Velletri, giudice reintegra l’infermiera No Vax licenziata dall’ASL Roma: “la grande azienda può impiegarlo in sicurezza”

Magari in smart working. Un’interpretazione costituzionalmente orientata impone di adibire l’operatore sanitario a mansioni amministrative senza rischi per la salute pubblica. Il lavoro agile centra l’obiettivo voluto dalla legge

Reintegrata. Gli infermieri che non vogliono vaccinarsi, non sono obbligati a farlo. Parola del giudice del Lavoro Giulio Cruciani, che con un’ordinanza destinata a far discutere ha di fatto reinserito tra i ranghi della Asl Roma un’infermiera che si è rifiutata di sottoporsi al vaccino. È quanto emerge dall’ordinanza pubblicata il 14 Dicembre dalla sezione lavoro del tribunale di Velletri, secondo cui deve essere assegnata a mansioni diverse, la lavoratrice no vax, perché l’azienda medio-grande ha sicuramente facoltà di impiegarlo senza rischi per la salute pubblica.

È un’interpretazione costituzionalmente orientata, infatti, a imporre la sospensione del dipendente soltanto quando non è possibile garantire la permanenza in servizio in sicurezza. Insomma: l’Asl di Velletri deve ricollocare il collaboratore professionale sanitario che non si è vaccinato e continuare a pagarlo fino a quando non individuerà compiti compatibili. Con l’accoglimento totale conferma il decreto inaudita altera parte emesso il 22 novembre. Vittoria per l’infermiera che in effetti in passato era stata collocata presso una struttura che non prevede il contratto con il pubblico.

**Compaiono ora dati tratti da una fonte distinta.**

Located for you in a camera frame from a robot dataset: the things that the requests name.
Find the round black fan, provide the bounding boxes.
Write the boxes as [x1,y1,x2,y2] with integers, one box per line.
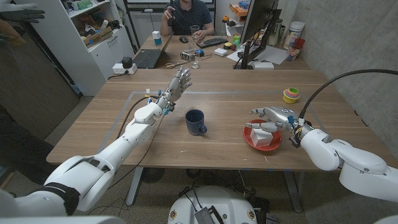
[141,167,165,184]

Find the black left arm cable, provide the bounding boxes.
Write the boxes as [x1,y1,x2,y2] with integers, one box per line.
[116,95,158,139]

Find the person in dark shirt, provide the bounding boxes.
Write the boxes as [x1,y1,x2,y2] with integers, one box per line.
[159,0,216,36]

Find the small metal parts rack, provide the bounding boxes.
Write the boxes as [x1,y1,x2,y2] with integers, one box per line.
[180,50,196,62]

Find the brown cardboard box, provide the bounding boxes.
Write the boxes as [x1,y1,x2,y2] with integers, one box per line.
[82,26,114,49]

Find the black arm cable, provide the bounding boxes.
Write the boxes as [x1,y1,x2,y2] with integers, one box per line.
[116,95,158,139]
[298,68,398,119]

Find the orange box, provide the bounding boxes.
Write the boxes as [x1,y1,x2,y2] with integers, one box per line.
[229,2,249,17]

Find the white paper sheets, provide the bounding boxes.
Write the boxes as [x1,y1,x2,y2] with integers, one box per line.
[226,45,288,65]

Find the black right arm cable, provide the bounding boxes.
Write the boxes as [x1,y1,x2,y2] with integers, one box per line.
[298,68,398,119]

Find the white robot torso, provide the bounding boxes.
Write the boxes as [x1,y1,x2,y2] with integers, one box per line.
[167,185,258,224]

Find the clear glass jar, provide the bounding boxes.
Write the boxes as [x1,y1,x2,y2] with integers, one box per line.
[190,49,200,70]

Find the white cube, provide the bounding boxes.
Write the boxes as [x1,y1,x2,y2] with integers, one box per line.
[250,128,274,147]

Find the dark teleoperation glove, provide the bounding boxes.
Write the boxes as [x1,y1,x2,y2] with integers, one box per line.
[0,2,46,24]

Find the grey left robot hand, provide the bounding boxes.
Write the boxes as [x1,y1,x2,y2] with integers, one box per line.
[155,65,193,112]

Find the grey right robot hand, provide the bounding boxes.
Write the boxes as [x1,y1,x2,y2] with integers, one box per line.
[244,106,305,132]

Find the black computer monitor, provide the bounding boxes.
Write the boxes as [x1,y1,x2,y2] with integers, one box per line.
[233,0,282,70]

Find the yellow handled scissors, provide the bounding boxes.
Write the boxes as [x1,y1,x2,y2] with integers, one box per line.
[165,60,190,70]

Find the white shelf cabinet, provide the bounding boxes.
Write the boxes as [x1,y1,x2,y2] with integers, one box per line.
[15,0,135,96]

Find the white power strip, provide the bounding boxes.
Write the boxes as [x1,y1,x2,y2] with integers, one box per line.
[111,63,138,75]

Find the dark wooden panel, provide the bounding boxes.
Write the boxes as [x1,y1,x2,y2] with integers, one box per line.
[0,39,81,144]

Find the dark blue mug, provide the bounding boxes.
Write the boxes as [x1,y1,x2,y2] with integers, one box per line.
[185,109,208,136]

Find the black keyboard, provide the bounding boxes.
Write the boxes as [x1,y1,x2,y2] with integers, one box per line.
[195,37,228,49]

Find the red bowl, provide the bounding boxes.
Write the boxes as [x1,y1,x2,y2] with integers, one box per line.
[243,119,283,152]

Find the yellow green tape roll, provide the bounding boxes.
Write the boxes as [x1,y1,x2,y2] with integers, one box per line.
[282,87,301,105]

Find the black laptop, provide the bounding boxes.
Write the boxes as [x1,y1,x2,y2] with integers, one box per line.
[132,34,173,69]

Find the grey table leg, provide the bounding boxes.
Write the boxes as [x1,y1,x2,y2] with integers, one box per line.
[283,170,304,213]
[126,167,144,207]

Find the white canister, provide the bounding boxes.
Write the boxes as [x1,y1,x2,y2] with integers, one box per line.
[282,21,305,50]

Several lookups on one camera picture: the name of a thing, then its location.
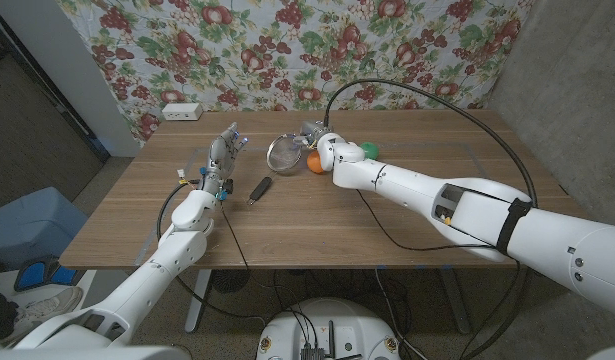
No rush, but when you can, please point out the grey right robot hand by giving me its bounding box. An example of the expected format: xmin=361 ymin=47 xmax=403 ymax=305
xmin=286 ymin=119 xmax=333 ymax=151

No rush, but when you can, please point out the white sneaker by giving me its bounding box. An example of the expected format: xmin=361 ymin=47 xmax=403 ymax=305
xmin=6 ymin=285 xmax=84 ymax=331

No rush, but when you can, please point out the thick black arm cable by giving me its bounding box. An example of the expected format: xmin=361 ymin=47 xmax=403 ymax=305
xmin=323 ymin=78 xmax=538 ymax=360
xmin=155 ymin=178 xmax=266 ymax=321

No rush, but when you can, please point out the black round fan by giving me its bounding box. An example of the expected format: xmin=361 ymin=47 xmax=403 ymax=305
xmin=210 ymin=269 xmax=252 ymax=294

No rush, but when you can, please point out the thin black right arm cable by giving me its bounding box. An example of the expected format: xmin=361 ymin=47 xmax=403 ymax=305
xmin=355 ymin=189 xmax=498 ymax=252

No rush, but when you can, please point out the orange ball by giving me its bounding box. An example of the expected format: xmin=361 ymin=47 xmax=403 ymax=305
xmin=306 ymin=149 xmax=326 ymax=175

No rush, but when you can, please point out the fruit print backdrop cloth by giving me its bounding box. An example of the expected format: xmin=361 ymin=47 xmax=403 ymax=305
xmin=56 ymin=0 xmax=536 ymax=144

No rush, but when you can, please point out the white power strip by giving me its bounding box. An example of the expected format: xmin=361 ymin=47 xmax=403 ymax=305
xmin=161 ymin=102 xmax=204 ymax=122

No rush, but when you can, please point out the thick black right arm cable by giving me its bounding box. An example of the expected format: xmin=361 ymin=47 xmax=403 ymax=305
xmin=323 ymin=78 xmax=538 ymax=360

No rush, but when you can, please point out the white table leg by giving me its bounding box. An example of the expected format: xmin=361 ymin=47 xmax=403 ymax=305
xmin=185 ymin=269 xmax=213 ymax=334

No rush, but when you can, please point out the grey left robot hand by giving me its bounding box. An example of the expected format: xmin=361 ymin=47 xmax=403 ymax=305
xmin=199 ymin=121 xmax=250 ymax=199

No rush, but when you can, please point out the metal mesh sieve black handle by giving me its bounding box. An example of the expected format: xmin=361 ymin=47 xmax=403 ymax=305
xmin=246 ymin=132 xmax=306 ymax=206

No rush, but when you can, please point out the white robot torso base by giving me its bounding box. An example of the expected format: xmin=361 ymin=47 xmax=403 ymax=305
xmin=255 ymin=298 xmax=402 ymax=360

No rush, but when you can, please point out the blue grey storage bin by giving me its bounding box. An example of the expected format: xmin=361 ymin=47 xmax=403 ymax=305
xmin=0 ymin=186 xmax=90 ymax=271

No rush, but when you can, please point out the grey table leg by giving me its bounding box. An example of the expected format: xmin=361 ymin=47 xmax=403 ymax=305
xmin=439 ymin=269 xmax=473 ymax=335

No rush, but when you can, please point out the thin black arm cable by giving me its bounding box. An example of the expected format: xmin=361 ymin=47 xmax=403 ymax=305
xmin=355 ymin=189 xmax=498 ymax=252
xmin=219 ymin=197 xmax=251 ymax=274

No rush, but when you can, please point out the blue and black pad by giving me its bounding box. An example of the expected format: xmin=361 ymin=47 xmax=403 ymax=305
xmin=14 ymin=254 xmax=81 ymax=293

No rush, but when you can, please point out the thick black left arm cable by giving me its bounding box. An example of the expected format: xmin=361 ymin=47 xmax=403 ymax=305
xmin=155 ymin=178 xmax=266 ymax=321

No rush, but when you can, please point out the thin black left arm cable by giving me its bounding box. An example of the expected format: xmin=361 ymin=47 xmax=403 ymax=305
xmin=219 ymin=197 xmax=251 ymax=274

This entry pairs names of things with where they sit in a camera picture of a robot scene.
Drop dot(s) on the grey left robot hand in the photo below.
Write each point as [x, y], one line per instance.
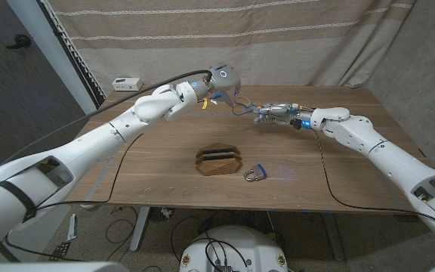
[223, 79]

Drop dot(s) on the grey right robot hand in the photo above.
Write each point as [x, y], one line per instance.
[283, 113]

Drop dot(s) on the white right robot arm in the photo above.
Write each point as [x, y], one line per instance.
[383, 155]

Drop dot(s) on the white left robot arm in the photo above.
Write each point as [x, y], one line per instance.
[89, 147]

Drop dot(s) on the brown wooden scissors holder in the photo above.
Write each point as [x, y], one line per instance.
[215, 164]

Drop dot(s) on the silver padlock with blue base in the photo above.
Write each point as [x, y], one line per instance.
[257, 173]

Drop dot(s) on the beige striped backdrop curtain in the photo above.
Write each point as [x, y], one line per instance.
[297, 49]

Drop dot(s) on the white power strip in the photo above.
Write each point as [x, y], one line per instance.
[127, 84]

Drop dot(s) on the white table leg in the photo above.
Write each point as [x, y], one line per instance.
[140, 230]
[334, 236]

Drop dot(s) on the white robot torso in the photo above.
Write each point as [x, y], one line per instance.
[236, 245]

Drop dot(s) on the dark grey door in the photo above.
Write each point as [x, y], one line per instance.
[13, 94]

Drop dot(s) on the white robot chest cover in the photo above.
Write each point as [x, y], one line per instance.
[51, 267]

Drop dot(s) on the black backdrop frame pole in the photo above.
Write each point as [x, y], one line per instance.
[73, 56]

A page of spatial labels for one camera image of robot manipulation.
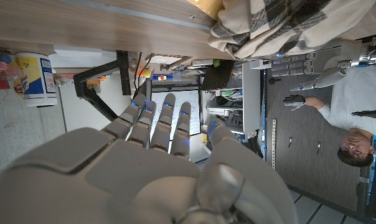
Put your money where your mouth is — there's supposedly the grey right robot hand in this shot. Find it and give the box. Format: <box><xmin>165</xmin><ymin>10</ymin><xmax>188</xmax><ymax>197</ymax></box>
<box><xmin>0</xmin><ymin>92</ymin><xmax>299</xmax><ymax>224</ymax></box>

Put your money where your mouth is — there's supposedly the wooden handle hammer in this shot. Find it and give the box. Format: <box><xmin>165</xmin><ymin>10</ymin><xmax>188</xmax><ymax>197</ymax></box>
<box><xmin>159</xmin><ymin>55</ymin><xmax>197</xmax><ymax>72</ymax></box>

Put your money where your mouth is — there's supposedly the beige plaid cloth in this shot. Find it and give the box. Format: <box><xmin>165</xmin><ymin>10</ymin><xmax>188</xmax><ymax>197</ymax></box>
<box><xmin>207</xmin><ymin>0</ymin><xmax>376</xmax><ymax>60</ymax></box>

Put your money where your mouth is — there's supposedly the black gloved person hand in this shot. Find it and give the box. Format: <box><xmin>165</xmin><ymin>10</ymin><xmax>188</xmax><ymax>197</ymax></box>
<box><xmin>283</xmin><ymin>94</ymin><xmax>306</xmax><ymax>112</ymax></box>

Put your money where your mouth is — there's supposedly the whiteboard with writing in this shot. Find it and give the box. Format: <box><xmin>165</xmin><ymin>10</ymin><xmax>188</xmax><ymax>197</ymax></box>
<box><xmin>150</xmin><ymin>90</ymin><xmax>201</xmax><ymax>136</ymax></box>

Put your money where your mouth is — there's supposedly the white wipes canister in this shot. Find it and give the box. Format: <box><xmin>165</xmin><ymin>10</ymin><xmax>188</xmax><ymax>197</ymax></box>
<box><xmin>13</xmin><ymin>52</ymin><xmax>59</xmax><ymax>108</ymax></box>

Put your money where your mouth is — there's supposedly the white flat remote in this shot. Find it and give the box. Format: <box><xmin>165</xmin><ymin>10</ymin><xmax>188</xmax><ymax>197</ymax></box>
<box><xmin>192</xmin><ymin>59</ymin><xmax>214</xmax><ymax>67</ymax></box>

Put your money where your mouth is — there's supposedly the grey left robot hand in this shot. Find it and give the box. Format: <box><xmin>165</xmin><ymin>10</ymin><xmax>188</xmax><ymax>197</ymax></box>
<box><xmin>270</xmin><ymin>37</ymin><xmax>364</xmax><ymax>92</ymax></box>

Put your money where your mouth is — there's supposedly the white shelf unit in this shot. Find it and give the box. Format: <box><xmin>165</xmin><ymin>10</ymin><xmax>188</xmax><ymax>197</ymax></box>
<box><xmin>200</xmin><ymin>62</ymin><xmax>262</xmax><ymax>138</ymax></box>

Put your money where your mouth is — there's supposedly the person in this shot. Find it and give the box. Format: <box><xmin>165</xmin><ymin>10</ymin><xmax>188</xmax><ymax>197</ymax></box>
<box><xmin>283</xmin><ymin>63</ymin><xmax>376</xmax><ymax>169</ymax></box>

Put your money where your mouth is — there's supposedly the woven patterned mat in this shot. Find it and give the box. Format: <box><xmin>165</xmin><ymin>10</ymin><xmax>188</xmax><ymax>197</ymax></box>
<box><xmin>149</xmin><ymin>55</ymin><xmax>176</xmax><ymax>65</ymax></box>

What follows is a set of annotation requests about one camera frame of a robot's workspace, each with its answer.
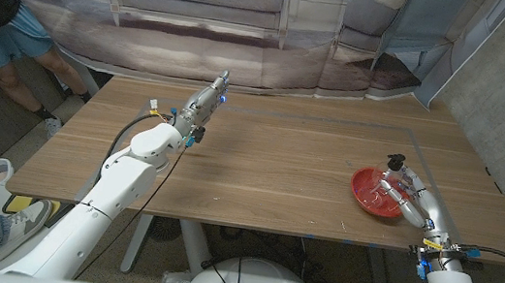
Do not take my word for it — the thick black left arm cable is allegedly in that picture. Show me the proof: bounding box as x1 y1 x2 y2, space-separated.
99 106 174 185

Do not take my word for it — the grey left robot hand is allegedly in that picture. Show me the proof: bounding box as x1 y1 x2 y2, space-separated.
168 64 233 153

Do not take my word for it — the grey and white sneaker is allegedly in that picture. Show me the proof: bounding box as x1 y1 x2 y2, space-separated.
0 192 55 271

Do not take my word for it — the printed living room backdrop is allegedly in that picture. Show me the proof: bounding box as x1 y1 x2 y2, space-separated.
0 0 505 128

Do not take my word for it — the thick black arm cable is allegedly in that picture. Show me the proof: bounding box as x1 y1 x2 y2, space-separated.
99 106 174 185
455 242 505 273

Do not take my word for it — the yellow floor object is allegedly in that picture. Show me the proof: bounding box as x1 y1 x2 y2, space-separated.
2 193 63 230

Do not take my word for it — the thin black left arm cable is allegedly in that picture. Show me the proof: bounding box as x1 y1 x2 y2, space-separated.
73 134 188 283

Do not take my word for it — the grey table leg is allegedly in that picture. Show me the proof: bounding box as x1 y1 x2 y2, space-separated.
362 246 399 283

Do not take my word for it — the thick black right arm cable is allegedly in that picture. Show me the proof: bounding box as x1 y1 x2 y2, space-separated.
455 242 505 273

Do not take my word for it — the red bowl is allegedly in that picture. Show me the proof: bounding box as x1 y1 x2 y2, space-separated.
346 164 411 221

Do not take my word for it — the white table leg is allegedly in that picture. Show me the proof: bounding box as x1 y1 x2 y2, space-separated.
173 219 217 278
119 212 155 277

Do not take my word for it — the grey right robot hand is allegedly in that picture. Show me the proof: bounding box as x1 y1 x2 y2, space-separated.
367 161 467 258

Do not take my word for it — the black round floor device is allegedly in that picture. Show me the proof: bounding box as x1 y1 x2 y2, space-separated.
145 215 184 245

Sarebbe «un’indebita compromissione dei diritti dei singoli», scrive il giudice, confermare la sospensione dal servizio laddove è emerso che in un sito di competenza dell’Asl è possibile organizzare i compiti dei dipendenti facendo lavorare anche chi non è vaccinato senza rischio specifico.

Nell’ordinanza, di cui ha scritto il sito Cassazione.net, rileva Giovanni D’Agata, presidente dello “Sportello dei Diritti”, il giudice del lavoro spiega come una grande azienda, si legge nel provvedimento, ha di solito scoperture di organico e tante assenze per malattia, aspettative e ferie. E nella sanità, in tempi di pandemia, c’è tanto lavoro. Non basta il parere negativo della commissione interna a escludere il repêchage. Ecco allora che l’operatore di interesse sanitario che non intende farsi somministrare la dose può essere assegnato a compiti meramente amministrativi che non lo espongono a contatti con soggetti fragili né con personale che ha rapporti con questi ultimi. Ed è proprio lo smart working, suggerisce il magistrato, «la modalità migliore per assicurare il fine voluto dal legislatore».

C’è differenza però fra chi non può e chi non vuole vaccinarsi. Il lavoratore che non ottempera all’obbligo può essere adibito a mansioni inferiori, e dunque guadagnare meno sia pure in via residuale, mentre il dipendente che appartiene alla categoria a rischio ha diritto a mantenere la retribuzione. All’Asl non resta che adempiere e pagare le spese di lite. La sentenza del giudice Cruciani è destinata a far discutere molto. Non solo per la sua portata giuridica come nuovo principio di diritto ma perchè è già definita rivoluzionaria.